## EXERCISE DIRECTIONS
Reproduce the data below exactly. Skip the pictures.

==============================

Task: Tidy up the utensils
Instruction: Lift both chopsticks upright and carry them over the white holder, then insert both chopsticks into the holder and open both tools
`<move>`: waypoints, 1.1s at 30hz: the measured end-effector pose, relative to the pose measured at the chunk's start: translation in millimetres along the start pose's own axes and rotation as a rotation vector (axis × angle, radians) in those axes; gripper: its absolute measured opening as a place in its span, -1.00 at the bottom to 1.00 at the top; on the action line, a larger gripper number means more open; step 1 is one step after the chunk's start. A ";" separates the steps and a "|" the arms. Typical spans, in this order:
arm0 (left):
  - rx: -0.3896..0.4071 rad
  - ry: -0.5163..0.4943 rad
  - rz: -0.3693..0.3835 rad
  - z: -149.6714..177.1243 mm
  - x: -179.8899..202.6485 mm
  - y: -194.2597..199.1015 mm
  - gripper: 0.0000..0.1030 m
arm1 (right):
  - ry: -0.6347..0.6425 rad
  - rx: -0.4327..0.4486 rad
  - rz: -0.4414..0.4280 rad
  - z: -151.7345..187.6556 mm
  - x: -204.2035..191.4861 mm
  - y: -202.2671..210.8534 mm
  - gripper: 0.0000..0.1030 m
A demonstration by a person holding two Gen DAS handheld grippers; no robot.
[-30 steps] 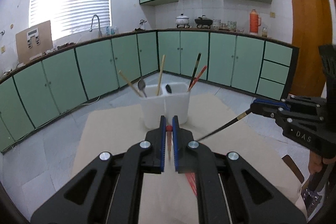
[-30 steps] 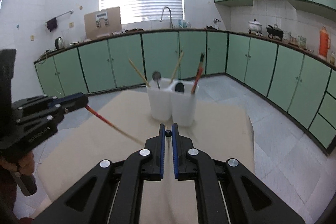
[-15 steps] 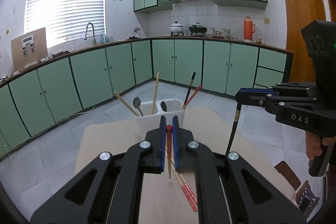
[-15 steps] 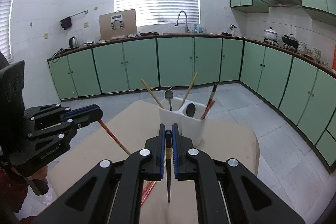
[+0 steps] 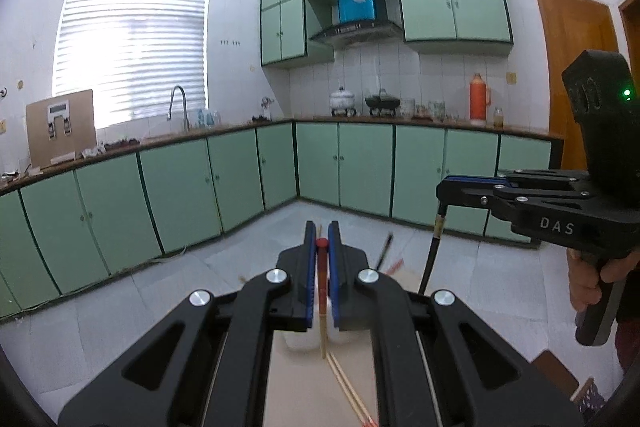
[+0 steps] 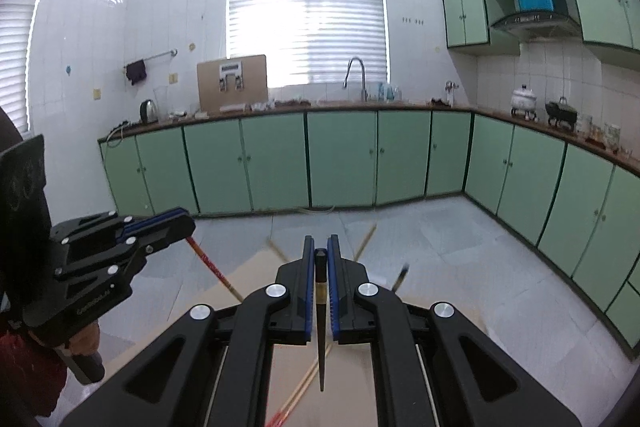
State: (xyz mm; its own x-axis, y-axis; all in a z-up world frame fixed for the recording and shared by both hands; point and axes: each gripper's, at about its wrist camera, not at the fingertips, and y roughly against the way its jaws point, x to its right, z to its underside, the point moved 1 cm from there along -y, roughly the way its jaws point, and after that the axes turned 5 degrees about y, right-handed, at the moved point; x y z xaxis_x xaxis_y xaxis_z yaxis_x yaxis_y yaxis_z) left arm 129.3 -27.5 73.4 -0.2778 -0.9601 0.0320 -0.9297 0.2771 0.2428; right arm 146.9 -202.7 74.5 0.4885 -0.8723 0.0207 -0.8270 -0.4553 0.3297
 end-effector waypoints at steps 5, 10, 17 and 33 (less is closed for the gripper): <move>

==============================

## RESPONSE
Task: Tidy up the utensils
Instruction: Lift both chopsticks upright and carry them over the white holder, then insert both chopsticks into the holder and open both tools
`<move>`: waypoints, 1.1s at 30hz: the measured end-effector pose, relative to the pose measured at the chunk's start: translation in millimetres along the start pose's own axes and rotation as a rotation vector (axis × angle, radians) in those axes; gripper: its absolute measured opening as a place in its span, -1.00 at the bottom to 1.00 at the top; on the action line, a larger gripper number means more open; step 1 is one step after the chunk's start. A ";" separates the steps and a "|" the arms. Typical spans, in this order:
arm0 (left):
  - rx: -0.3896..0.4071 rad
  - ry: -0.5163..0.4943 rad
  - rz: -0.3693..0.3835 rad
  - z: -149.6714..177.1243 mm
  - x: -179.8899..202.6485 mm
  - y: -194.2597..199.1015 mm
  - gripper: 0.0000..0.1030 m
arm1 (right):
  - ry: -0.6347..0.6425 rad
  - rx: -0.4327..0.4486 rad
  - rz: -0.4414..0.4280 rad
  - z: -151.7345..187.6556 mm
  - x: -204.2035..191.4861 mm
  - y: -202.2671..210.8534 mm
  - gripper: 0.0000..0.1030 m
A demonstration by a person holding two Gen DAS handheld grippers; no robot.
[-30 steps] 
[-30 steps] 
[-15 steps] 
[-15 steps] 
[+0 steps] 
[+0 steps] 
State: (xyz mm; its own x-axis, y-axis; all in a z-up world frame fixed for the recording and shared by both hands; point and axes: each gripper's, at about its wrist camera, not at the fingertips, and y roughly against the way its jaws point, x to its right, z to its underside, the point moved 1 cm from there along -y, roughly the way its jaws point, and after that the axes turned 5 degrees about y, right-handed, at the moved point; x y z xaxis_x xaxis_y xaxis_z yaxis_x yaxis_y yaxis_z) left arm 129.3 -27.5 73.4 -0.2778 -0.9601 0.0320 -0.9297 0.2771 0.2428; right arm 146.9 -202.7 74.5 0.4885 -0.8723 0.0207 -0.8270 -0.4553 0.3297
 end-effector waypoints at steps 5, 10, 17 and 33 (less is closed for the gripper): <move>

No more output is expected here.